Description of the task: Print exactly the lines that run from the opening line of the material through the line with "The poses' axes", and nothing else, leaving out pictures.

- - - - -

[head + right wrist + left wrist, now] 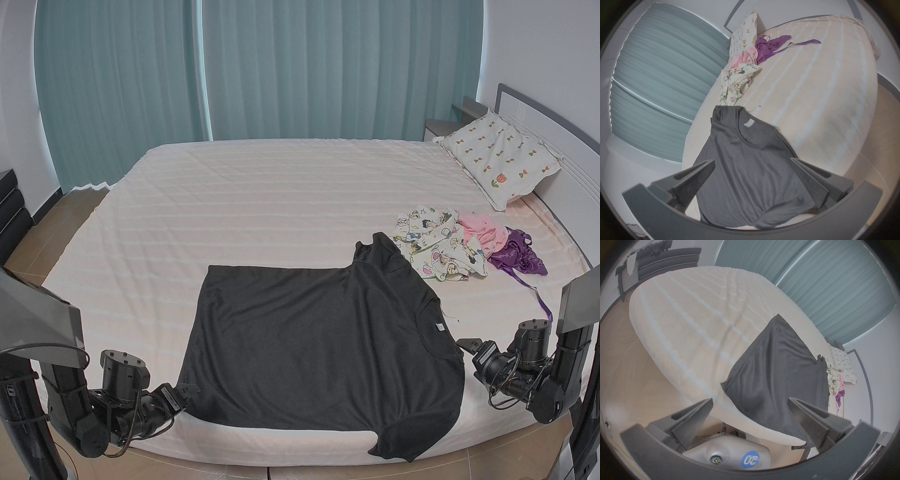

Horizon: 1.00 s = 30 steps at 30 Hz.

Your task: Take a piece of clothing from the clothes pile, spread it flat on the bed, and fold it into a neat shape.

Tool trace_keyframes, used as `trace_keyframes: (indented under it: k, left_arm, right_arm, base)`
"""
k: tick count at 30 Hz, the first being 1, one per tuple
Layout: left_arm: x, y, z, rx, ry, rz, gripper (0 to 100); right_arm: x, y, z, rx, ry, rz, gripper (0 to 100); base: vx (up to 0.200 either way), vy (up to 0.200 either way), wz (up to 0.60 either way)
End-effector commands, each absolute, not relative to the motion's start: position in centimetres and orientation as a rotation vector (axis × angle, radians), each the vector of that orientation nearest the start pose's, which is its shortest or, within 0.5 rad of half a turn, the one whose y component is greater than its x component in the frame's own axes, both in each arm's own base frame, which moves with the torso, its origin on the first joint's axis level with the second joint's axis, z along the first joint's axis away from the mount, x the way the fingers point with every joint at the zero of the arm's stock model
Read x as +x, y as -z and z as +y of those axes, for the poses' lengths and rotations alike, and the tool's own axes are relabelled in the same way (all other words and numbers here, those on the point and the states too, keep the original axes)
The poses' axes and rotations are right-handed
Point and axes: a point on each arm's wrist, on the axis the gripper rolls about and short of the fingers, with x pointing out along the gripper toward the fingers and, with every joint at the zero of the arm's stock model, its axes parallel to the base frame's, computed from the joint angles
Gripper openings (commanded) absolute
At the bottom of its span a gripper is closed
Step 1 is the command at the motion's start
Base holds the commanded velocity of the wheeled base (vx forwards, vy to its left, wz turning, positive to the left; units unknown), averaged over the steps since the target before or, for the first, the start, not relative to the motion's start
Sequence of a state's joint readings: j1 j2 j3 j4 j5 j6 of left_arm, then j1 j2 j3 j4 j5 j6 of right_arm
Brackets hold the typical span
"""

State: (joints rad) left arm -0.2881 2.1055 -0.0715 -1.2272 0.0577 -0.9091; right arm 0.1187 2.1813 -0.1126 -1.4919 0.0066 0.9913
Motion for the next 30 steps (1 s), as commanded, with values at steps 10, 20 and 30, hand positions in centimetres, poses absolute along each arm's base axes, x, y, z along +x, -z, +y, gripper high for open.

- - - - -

The answer:
[head + right wrist + left wrist, now] 

Horizon: 1.00 s = 30 steps at 30 Hz.

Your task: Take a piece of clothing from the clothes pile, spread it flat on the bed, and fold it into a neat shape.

Tool trace_keyframes, used as `trace_keyframes: (indented under it: k, left_arm, right_arm, base)`
"""
k: tick count at 30 Hz, the first being 1, one per tuple
Layout: left_arm: x, y, z, rx, ry, rz, gripper (0 to 100); right_arm: x, y, z, rx, ry, rz, gripper (0 to 100); base: vx (up to 0.200 either way), vy (up to 0.200 either way), wz (up to 0.60 either way)
End-effector commands, each absolute, not relative to the motion's start: position in centimetres and orientation as a rotation vector (axis × angle, radians), each the vector of that orientation nearest the start pose's, which is its shortest or, within 0.5 rad of half a turn, the one whose y component is greater than its x component in the frame's own axes, both in each arm's own base frame, which moves with the torso, its origin on the first joint's axis level with the second joint's axis, z along the first joint's axis away from the mount, x the way the fingers point with every joint at the zero of the arm's stock model
Read x as +x, y as -z and z as +y of those axes, for the poses' lengths and rotations alike, and the tool's own axes are relabelled in the same way (all other words and numbers here, those on the point and the states too, keep the original axes)
The poses' axes and rotations are right-handed

The required output has been supplied.